_Your objective:_ Find the line below with "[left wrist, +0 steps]" and the line with "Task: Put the". Output exactly those lines and everything between them, leaving out the pictures.

----- Dataset extract

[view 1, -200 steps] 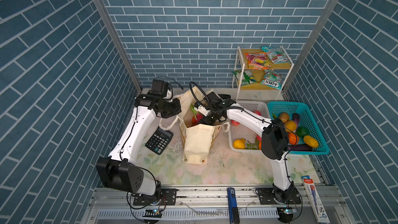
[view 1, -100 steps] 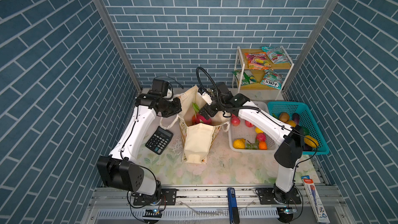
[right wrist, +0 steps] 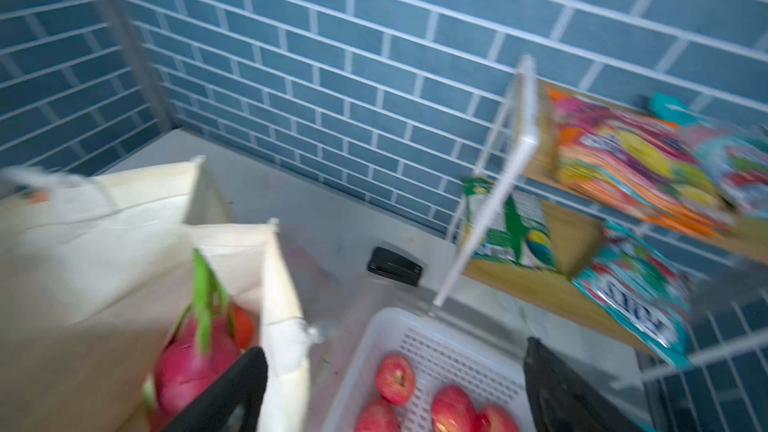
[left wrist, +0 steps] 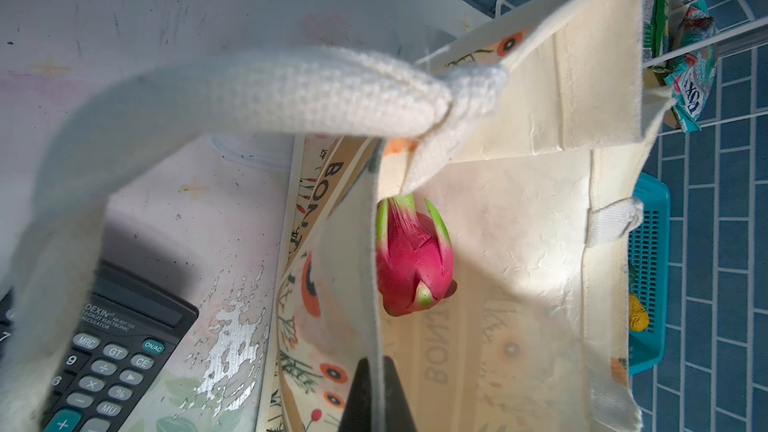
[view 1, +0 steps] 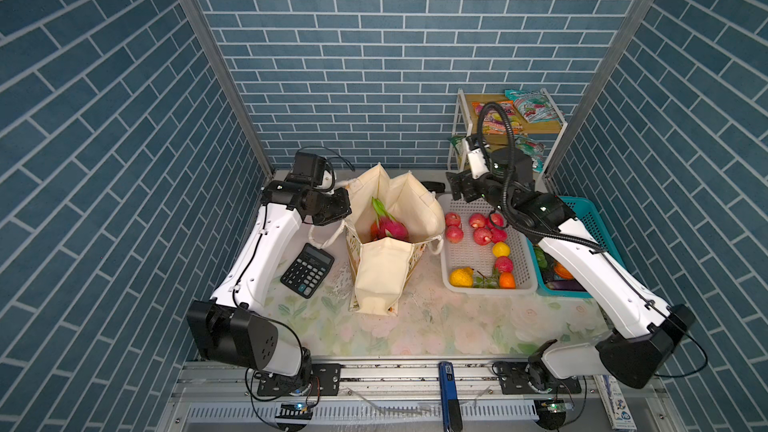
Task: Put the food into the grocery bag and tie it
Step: 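Withdraw the right gripper from the bag toward the teal basket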
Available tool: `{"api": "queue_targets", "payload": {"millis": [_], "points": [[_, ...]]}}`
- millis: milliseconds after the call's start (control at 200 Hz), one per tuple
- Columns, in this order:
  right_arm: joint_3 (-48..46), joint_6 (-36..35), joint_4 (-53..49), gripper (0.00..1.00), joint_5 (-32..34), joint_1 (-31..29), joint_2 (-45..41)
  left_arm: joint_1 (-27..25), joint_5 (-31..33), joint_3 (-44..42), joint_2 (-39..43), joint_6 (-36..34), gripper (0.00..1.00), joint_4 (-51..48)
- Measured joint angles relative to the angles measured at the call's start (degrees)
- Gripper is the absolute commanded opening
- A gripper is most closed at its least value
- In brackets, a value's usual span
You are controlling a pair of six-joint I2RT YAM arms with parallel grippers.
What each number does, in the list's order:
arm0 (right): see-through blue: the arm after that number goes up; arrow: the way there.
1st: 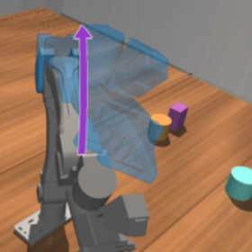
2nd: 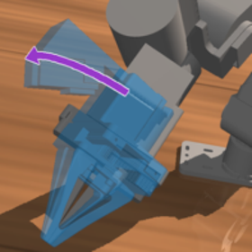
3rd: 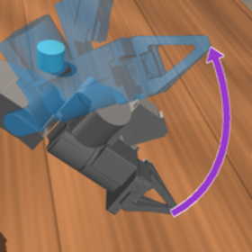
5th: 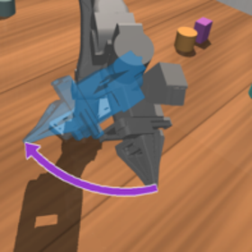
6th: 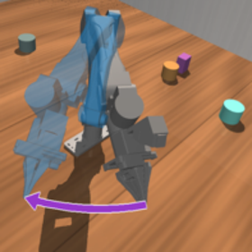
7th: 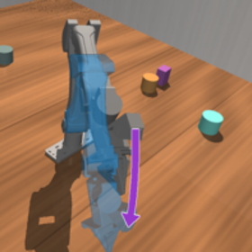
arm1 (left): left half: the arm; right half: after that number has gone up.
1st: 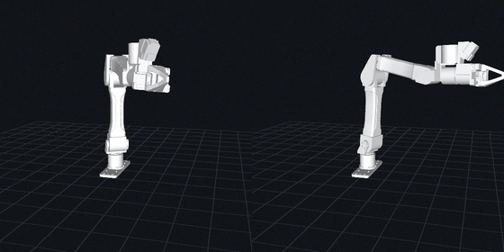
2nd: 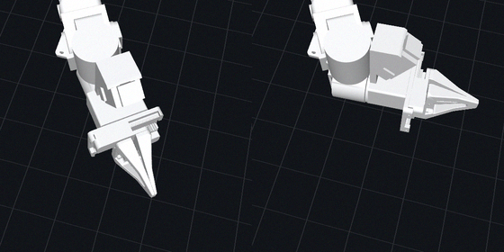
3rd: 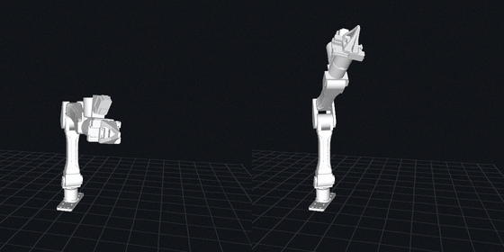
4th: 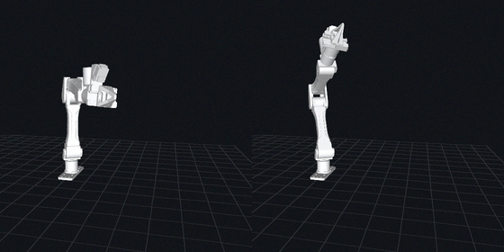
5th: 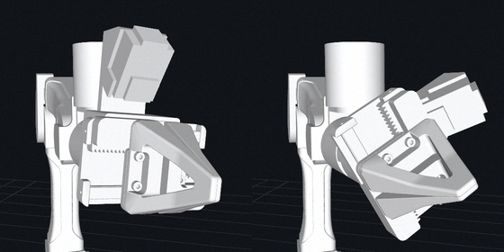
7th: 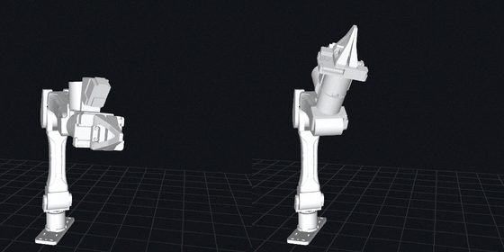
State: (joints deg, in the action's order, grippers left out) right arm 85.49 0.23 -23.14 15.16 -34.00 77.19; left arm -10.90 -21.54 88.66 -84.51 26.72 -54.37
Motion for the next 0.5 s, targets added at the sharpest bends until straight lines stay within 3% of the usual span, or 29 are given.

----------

_Output below:_
[left wrist, +0 steps] 
[view 1, +0 steps] 
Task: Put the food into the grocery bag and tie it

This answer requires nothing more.